Bugün, kadınların bilimdeki ilerleyişinin önündeki engellerin çoğu ortadan kalkmış olsa da; bilimsel çalışmalarda yer alan kadın araştırmacıların sayısı erkek araştırmacı sayısının gerisindedir. UNESCO 2018 verilerine göre, dünyadaki araştırmacılar içinde kadınların oranı %29 civarındadır.Bu oran bölgeden bölgeye değişiklikler göstermektedir. Örneğin, kadın araştırmacıların tüm araştırmacılar içindeki oranı Kuzey Amerika ve Batı Avrupa’da %32 iken, Latin Amerika’da %45, Orta Asya’da %48, Güney ve Batı Asya’da %19 dur. Ülkeden ülkeye kadın araştırmacı/toplam araştırmacı oranları da farklılıklar göstermektedir. Bolivya % 63 kadın araştırmacı oranı ile dünya genelinde birinci sırada yer alırken, Çad % 5 ile en son sırada gelmektedir. Avrupa ülkeleri arasında kadın araştırmacı oranları Litvanya’da %51 ile en yüksek, Holanda’da %25 ile en düşüktür. Bilim insanlarının İspanya’da %40’ı, İngiltere’de %39’u, Türkiye’de %38’i, İtalya’da %36’sı, Almanya’da %28’i, Fransa’da %27’si kadındır. Türkiye’nin kadın araştırmacı oranının Avrupa ülkeleri arasında üst sıralarda yer alması sevindiricidir. Daha yakından bakıldığında, ülkemizde yirmi beş yaş üstü nüfusun (68 milyon) %6.6 sının doktoralı (yaklaşık 4.5 milyon) olduğu, doktoralı toplam bireylerin %40’ının yani 1.8 milyon doktoralının kadın olduğu görülmektedir.


Son yirmi yılda kadın araştırmacıların oranı tüm dünyada tedrici olarak artmakla birlikte, ana bilim dalları bağlamında dağılım belirli alanlarda yoğunlaşmış bulunmaktadır.
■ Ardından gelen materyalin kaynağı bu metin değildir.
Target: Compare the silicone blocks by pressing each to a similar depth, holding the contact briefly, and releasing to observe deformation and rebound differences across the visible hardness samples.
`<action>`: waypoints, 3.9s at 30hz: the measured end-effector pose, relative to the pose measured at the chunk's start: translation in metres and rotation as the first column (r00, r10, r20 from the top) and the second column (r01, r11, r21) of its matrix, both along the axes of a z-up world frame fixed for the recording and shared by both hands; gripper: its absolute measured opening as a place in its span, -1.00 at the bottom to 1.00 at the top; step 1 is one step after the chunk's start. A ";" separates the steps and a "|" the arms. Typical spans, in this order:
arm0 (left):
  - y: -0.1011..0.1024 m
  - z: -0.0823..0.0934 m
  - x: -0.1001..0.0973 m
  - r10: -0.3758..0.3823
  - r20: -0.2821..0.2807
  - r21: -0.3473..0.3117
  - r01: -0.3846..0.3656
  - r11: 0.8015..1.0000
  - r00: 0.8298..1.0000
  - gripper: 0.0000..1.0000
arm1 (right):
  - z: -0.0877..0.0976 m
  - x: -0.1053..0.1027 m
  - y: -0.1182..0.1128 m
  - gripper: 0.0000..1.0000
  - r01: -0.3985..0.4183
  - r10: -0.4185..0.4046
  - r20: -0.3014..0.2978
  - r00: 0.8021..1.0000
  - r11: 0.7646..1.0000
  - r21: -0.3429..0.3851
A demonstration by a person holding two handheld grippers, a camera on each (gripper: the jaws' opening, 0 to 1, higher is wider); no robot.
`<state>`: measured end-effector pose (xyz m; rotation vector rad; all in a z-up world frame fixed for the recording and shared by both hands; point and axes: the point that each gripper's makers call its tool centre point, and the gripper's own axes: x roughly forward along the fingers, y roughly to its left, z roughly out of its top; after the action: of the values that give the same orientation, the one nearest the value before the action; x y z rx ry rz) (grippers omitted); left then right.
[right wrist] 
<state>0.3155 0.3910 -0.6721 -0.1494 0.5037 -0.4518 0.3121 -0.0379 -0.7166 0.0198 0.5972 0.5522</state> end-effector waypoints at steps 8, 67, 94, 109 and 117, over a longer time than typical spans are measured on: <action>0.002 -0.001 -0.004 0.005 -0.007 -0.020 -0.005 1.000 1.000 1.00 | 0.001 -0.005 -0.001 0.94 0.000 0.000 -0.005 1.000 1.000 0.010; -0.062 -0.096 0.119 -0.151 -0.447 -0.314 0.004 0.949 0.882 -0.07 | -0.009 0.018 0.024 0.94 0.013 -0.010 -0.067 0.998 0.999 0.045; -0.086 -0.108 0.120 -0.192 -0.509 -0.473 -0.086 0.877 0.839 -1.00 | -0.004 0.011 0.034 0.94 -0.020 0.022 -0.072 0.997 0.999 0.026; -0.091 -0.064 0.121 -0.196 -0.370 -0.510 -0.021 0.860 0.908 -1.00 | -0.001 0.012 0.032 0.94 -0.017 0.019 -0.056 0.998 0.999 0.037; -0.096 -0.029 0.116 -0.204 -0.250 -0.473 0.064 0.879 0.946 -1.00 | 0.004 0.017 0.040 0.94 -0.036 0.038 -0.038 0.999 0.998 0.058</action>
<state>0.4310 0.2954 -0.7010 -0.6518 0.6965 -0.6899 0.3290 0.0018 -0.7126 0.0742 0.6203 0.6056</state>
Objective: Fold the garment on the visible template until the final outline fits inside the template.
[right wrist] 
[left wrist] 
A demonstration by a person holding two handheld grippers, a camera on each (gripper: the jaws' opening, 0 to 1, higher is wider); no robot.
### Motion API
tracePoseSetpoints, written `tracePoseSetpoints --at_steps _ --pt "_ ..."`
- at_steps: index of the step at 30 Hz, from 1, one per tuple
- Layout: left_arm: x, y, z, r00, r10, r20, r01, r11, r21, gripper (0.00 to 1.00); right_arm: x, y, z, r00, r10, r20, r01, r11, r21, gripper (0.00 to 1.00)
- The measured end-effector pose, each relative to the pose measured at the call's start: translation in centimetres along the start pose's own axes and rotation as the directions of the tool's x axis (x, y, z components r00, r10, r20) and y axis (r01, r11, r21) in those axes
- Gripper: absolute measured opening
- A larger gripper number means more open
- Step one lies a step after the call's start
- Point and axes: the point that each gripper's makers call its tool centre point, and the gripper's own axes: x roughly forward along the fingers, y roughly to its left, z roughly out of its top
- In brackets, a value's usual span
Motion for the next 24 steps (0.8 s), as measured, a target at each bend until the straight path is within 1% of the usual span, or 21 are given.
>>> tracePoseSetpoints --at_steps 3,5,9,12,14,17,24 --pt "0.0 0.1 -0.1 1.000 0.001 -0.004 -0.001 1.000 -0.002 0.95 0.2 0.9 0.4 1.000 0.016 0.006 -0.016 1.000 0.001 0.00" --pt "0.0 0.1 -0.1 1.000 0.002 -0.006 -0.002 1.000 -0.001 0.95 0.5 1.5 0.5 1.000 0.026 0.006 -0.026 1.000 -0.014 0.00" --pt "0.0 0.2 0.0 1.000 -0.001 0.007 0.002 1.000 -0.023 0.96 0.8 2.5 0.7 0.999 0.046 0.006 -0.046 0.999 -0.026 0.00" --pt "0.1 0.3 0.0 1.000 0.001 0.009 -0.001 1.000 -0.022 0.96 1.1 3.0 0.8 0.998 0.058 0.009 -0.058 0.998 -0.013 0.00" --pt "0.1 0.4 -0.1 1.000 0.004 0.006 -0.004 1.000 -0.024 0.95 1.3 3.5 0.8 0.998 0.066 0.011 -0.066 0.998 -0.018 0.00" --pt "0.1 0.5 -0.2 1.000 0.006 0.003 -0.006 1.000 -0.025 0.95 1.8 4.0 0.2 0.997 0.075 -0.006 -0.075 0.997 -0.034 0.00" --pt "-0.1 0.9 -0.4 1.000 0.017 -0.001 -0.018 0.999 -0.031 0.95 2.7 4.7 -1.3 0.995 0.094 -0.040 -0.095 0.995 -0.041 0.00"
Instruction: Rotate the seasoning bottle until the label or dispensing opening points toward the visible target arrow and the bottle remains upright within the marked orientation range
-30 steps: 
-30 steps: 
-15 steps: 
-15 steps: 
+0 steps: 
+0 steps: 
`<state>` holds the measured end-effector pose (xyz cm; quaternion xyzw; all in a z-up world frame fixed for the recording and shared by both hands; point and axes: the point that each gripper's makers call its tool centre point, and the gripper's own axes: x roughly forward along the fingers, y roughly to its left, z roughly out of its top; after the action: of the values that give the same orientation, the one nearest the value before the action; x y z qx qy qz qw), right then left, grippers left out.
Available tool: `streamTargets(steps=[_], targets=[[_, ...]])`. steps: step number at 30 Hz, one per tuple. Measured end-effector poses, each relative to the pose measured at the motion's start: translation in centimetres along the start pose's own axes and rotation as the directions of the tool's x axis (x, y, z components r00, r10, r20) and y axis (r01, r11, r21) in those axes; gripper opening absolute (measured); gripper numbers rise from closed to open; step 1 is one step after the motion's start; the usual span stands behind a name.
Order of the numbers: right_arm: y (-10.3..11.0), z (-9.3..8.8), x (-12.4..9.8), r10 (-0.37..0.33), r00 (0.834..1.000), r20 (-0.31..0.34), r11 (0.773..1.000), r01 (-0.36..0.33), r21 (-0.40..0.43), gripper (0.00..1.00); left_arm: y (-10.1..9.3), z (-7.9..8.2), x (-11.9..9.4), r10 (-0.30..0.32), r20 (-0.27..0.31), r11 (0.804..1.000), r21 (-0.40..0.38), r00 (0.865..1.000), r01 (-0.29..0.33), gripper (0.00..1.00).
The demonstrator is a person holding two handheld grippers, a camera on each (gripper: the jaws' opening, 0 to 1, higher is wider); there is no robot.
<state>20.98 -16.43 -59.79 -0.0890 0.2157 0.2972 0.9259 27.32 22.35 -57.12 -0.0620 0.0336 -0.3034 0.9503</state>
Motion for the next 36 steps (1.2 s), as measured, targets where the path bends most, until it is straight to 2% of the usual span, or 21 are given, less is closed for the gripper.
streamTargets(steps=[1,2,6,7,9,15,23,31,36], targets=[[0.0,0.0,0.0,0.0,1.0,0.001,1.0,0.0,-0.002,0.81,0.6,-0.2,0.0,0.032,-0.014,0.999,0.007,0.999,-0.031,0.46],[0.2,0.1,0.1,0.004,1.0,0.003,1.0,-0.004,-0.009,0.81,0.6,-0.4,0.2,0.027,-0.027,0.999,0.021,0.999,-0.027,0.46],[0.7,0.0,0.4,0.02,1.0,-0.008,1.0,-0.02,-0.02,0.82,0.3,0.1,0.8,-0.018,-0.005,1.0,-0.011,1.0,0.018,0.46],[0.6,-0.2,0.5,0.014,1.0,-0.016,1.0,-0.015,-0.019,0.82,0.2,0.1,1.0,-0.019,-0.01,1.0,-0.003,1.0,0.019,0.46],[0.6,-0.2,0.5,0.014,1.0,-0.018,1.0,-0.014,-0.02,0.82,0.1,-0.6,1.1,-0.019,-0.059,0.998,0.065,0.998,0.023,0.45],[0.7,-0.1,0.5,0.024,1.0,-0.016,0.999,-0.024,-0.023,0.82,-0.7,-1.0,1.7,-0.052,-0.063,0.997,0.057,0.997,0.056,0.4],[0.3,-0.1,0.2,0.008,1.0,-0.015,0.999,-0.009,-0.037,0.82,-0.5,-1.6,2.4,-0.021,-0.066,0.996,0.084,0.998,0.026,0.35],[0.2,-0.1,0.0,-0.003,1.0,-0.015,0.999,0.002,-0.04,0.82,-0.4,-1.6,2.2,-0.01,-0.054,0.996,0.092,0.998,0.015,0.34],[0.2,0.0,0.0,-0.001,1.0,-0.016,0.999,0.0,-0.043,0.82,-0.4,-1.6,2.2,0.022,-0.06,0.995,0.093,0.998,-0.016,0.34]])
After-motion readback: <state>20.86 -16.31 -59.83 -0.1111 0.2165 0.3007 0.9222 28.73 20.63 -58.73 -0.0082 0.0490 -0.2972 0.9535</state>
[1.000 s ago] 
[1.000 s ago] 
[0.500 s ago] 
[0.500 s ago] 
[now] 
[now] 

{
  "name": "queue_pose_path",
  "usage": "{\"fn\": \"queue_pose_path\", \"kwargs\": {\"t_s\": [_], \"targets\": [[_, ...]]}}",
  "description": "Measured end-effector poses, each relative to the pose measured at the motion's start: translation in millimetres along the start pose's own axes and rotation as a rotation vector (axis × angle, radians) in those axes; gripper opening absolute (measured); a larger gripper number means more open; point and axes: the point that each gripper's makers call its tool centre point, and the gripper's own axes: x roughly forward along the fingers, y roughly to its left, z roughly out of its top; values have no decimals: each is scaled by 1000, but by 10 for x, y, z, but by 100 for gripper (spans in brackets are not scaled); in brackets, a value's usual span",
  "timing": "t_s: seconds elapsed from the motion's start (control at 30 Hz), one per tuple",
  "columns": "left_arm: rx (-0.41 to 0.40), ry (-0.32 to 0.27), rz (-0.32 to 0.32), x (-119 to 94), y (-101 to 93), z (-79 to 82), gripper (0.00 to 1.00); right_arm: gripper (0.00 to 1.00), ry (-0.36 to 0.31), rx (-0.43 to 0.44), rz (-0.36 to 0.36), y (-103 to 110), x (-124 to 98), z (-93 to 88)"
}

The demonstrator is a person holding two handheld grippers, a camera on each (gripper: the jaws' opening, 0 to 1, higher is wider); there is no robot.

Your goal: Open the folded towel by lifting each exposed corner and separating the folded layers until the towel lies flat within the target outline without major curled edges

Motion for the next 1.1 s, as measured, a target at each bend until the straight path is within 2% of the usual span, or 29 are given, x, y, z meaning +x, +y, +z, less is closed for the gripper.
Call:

Elsevier Yayın Grubunun bilimde ve teknolojide kadınların yeri ile ilgili yayınladığı yeni bir raporda kadın araştırmacıların sağlık ve yaşam bilimlerinde daha iyi temsil edildiği, fizik, kimya, sosyal ve idari bilimler ile mühendislik alanlarında temsillerinin yetersiz olduğu belirtilmektedir. 

Bilim_kadınToplumların hizmetine sunulan ürün, buluş ve teknolojilerin tümü bilimsel araştırmalarda üretilen bilgilere dayanmaktadır. Bir araştırma gurubunda bakış açılarının çeşitliliği, bilgi üretiminin kalitesini, araştırmanın uygulanabilirliğini artırır, toplumun inovasyon yeteneğini güçlendirir. Bilimsel araştırmalarda kadın ve erkek araştırmacıların birlikte çalışması bu çeşitliliğin önemli bir kısmını oluşturur; bu bağlamda bilim, teknoloji, mühendislik ve matematik alanlarında yürütülen çalışmalarda kadın erkek dengesinin sağlanması büyük önem taşımaktadır. 

Araştırma gruplarında bilim kadınlarının yer alması: i) takımın kollektif zekâsını artırmakta, ii) kadınların karışık durumlar içinde çözüm bulma becerisinden yararlanılmasını sağlamakta, iii) deneysel çalışma başarısız olduğunda kadınlar ve erkeklerin farklı çözümler üretmesi sayesinde ar-ge çalışmaları hızlanmaktadır. Sonuç olarak cinsiyet çeşitliliğinin sağlanması, araştırma ve geliştirme çalışmalarında sadece insan hakları bağlamında yapılması gereken bir iş değil, aynı zamanda akıllı bir iştir.